DATASET SECTION section start
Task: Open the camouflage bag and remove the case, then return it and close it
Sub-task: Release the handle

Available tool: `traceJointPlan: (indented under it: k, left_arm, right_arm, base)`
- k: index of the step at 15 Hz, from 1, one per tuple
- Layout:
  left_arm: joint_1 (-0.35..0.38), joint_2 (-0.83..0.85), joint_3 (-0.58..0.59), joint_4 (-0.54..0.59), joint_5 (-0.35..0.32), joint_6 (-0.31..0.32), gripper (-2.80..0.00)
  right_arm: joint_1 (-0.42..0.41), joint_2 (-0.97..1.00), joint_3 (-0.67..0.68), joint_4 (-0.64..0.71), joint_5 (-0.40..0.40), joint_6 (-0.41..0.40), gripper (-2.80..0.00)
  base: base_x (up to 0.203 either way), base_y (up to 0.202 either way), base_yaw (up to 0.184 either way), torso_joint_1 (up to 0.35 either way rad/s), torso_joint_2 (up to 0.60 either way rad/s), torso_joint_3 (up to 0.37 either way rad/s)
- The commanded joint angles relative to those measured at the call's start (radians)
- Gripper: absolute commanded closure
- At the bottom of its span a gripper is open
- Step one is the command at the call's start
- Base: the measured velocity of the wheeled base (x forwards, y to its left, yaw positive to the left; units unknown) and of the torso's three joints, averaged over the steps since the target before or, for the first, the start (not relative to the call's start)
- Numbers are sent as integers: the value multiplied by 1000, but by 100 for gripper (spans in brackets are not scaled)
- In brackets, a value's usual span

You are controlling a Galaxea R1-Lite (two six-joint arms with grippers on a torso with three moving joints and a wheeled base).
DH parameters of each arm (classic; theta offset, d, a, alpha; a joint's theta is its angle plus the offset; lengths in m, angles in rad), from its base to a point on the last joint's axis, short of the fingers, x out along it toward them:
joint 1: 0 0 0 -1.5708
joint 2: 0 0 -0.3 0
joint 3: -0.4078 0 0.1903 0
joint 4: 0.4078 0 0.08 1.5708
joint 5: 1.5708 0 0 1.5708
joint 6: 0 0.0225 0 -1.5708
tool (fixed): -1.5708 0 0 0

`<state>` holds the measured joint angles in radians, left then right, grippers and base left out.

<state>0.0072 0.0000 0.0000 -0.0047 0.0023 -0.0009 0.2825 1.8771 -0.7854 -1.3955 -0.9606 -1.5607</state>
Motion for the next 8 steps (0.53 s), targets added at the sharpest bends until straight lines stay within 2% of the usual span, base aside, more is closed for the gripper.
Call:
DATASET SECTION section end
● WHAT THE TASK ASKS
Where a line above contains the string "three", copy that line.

● ANSWER BOX
- Base: the measured velocity of the wheeled base (x forwards, y to its left, yaw positive to the left; units unknown) and of the torso's three joints, averaged over the steps since the target before or, for the first, the start (not relative to the call's start)
You are controlling a Galaxea R1-Lite (two six-joint arms with grippers on a torso with three moving joints and a wheeled base).

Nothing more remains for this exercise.